GNOME Bugzilla – Bug 662777
Caps intersect optimisations
Last modified: 2017-07-14 13:52:14 UTC
Created attachment 200032 [details] testcase When starting a video call with farsight using a cmaera with lots of different resolutions caps negotiation starts to take forever. I tracked it down to one particular intersection in basetransform that takes about 10 seconds for some reason. Attached is a small testcase with the caps (a.caps and b.caps) inside that i happen to see on my pipeline startup. In the previous release this intersection would take about 0.5 seconds, with current git it takes 10... To simply test compile the test.c inside the tarball as follows: gcc -Wall -g $(pkg-config --cflags --libs gstreamer-0.10) test.c -o test and try running with both released and git versions of gstreamer :)
Created attachment 200091 [details] [review] gststructure: rejig test ordering for speed
Created attachment 200092 [details] [review] gstvalue: quicker test for substraction emptiness When we do not care about the actual resulting set, but only whether it is empty of not, we can skip a fair bit of GValue juggling. Add a function that does so, since we cannot just pass NULL to the existing API as it may be part of the API contract.
Created attachment 200093 [details] [review] gststructure: early out when we know a value cannot be a subset If two values can be ordered, but are unequal, they are necessarily distinct, thus one cannot be a subset of the other.
Created attachment 200094 [details] [review] gststructure: simplify return statement in gst_structure_can_intersect
Created attachment 200095 [details] [review] gstvalue: quicker version of intersection when we do not need the result
Created attachment 200096 [details] [review] gstcaps: use a simplified copy of caps2 to intersect with It speeds up a lot, and still conserves the ordering guarantee against the first caps, though does not keep the exact same behavior as the existing one, since the returned caps will be possibly smaller (though still equivalent).

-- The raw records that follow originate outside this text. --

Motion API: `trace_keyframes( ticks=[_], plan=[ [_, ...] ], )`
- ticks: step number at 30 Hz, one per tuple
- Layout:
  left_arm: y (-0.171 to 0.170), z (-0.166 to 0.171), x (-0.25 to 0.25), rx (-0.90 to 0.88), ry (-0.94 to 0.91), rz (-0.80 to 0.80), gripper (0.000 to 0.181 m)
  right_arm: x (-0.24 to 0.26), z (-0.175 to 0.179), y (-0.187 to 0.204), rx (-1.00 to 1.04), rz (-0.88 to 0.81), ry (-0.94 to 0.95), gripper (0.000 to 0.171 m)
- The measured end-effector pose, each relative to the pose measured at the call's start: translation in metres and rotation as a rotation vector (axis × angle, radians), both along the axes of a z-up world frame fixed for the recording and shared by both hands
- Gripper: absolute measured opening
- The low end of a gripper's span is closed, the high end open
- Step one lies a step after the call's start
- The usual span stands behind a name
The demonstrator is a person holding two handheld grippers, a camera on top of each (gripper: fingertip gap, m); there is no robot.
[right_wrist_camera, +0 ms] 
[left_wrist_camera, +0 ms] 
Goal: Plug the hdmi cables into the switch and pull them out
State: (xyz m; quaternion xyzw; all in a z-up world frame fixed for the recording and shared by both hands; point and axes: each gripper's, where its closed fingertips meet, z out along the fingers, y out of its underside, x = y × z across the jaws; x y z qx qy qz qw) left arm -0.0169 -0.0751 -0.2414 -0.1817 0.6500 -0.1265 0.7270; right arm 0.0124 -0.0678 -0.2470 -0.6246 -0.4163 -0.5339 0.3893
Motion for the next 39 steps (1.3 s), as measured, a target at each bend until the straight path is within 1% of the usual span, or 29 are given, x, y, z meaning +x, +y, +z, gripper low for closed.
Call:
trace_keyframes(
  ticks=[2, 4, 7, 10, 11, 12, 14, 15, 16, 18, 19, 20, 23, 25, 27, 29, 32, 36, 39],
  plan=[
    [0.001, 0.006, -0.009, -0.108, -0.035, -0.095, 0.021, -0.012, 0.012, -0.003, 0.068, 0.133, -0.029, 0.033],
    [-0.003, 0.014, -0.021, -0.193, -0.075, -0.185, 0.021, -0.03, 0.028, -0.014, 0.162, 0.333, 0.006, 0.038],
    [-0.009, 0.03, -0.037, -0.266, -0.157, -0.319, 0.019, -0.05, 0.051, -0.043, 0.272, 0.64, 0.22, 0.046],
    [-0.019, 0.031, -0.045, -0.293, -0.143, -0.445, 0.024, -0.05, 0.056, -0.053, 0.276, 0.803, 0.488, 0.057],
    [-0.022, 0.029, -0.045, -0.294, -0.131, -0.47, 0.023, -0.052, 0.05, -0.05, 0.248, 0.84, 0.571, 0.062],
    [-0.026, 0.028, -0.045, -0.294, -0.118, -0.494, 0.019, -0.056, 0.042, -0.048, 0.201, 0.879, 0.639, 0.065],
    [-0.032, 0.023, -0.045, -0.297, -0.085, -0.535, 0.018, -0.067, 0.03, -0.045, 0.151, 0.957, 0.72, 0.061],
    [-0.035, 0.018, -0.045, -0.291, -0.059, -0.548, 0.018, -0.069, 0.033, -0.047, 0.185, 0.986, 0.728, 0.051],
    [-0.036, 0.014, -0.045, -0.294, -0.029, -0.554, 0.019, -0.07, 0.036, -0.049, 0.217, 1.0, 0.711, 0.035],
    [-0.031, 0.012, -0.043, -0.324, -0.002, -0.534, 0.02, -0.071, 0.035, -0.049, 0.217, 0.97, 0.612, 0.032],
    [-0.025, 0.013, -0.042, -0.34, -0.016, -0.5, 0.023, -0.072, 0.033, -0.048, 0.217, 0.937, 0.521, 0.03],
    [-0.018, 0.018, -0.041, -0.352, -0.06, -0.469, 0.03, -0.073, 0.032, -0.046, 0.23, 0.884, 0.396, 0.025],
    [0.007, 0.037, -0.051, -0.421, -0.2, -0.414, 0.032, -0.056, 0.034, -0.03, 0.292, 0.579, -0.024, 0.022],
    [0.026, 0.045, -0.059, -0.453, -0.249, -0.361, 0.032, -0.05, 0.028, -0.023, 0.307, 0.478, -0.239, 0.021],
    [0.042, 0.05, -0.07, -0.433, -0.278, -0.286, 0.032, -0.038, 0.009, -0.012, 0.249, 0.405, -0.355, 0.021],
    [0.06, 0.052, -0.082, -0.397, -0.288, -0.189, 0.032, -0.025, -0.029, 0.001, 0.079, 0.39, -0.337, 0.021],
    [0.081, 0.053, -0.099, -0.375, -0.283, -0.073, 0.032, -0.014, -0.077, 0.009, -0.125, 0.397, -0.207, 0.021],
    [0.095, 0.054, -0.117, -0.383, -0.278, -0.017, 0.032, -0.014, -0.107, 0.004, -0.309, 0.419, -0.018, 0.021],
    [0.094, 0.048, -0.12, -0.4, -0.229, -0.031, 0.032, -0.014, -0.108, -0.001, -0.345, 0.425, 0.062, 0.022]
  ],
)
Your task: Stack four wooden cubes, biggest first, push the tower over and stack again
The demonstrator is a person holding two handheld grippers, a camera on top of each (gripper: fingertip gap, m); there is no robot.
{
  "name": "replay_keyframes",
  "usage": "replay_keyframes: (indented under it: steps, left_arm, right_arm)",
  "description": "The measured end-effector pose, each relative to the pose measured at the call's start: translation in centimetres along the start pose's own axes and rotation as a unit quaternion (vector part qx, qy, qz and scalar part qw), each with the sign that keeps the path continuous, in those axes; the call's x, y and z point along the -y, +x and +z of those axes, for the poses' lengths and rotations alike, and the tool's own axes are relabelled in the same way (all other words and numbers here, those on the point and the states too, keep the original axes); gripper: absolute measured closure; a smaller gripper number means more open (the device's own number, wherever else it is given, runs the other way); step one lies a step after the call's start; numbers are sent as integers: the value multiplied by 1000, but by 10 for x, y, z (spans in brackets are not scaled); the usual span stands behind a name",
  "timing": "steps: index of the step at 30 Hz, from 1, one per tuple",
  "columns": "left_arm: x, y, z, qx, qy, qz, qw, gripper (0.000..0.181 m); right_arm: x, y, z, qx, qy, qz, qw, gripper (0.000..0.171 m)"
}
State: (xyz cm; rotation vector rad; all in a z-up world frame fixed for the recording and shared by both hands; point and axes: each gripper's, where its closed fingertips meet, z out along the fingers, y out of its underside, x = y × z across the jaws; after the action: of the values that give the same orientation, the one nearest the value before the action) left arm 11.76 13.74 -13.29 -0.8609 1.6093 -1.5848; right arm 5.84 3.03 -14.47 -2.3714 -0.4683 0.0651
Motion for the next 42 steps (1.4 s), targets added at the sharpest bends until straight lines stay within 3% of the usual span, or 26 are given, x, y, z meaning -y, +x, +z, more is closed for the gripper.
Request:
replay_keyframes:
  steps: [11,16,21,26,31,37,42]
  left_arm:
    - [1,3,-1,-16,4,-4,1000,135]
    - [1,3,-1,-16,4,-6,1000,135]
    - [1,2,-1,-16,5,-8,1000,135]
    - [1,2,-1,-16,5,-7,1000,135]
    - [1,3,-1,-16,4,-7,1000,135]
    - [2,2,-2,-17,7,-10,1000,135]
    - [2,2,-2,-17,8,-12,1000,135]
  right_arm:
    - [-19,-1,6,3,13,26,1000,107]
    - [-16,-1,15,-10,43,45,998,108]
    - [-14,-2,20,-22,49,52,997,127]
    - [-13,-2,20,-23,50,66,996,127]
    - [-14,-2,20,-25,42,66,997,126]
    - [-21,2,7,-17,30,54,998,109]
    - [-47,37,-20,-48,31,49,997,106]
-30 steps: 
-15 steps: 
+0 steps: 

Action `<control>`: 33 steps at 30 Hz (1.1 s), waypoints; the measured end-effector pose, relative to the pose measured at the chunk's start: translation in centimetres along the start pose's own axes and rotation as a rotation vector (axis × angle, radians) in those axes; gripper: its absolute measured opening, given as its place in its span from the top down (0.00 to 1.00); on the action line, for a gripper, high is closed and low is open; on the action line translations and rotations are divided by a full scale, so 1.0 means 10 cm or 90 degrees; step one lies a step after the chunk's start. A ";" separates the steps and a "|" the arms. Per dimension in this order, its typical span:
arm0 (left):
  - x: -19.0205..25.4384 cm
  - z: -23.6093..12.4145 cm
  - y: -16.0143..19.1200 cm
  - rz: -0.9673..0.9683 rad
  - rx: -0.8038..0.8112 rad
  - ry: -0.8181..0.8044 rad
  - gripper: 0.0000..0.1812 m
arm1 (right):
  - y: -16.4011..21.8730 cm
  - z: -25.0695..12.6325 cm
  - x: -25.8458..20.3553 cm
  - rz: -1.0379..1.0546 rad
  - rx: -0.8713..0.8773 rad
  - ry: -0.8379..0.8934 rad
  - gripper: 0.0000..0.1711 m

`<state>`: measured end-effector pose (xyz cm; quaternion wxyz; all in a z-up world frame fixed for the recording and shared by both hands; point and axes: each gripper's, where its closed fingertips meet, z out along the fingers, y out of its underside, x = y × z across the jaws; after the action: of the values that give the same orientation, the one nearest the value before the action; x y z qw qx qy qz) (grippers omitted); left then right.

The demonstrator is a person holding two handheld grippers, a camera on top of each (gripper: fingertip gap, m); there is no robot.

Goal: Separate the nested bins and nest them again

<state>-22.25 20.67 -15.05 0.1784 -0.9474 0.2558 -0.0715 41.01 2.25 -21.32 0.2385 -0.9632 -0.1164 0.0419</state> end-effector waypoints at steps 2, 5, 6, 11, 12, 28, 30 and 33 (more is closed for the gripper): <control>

Created attachment 200097 [details] [review] gstcaps: remove unneeded use of gint64
Your test case runs in 29 seconds here. First patch makes it 20 seconds. Second patch makes it 12 seconds. Third patch makes it 8 seconds. Fourth patch is cleanup. Fifth patch speeds up intersection in the same way as the second one does for substraction, but is unused by the test case (and it's fast anyway, but it's an easy port from the substraction one, might want to leave it out). Sixth patch makes it less than 1 second, but does change the semantics of the intersection, since the second caps (which do not have a documented ordering guarantee) are simplified, and the resulting set will be smaller (or equal) to the resulting set returned by the current code. Seventh patch is cleanup. Simplyfying both input caps makes the entire thing about 2 seconds without any of those patches (but loses the ordering guarantee). Passes tests, so hopefully correct.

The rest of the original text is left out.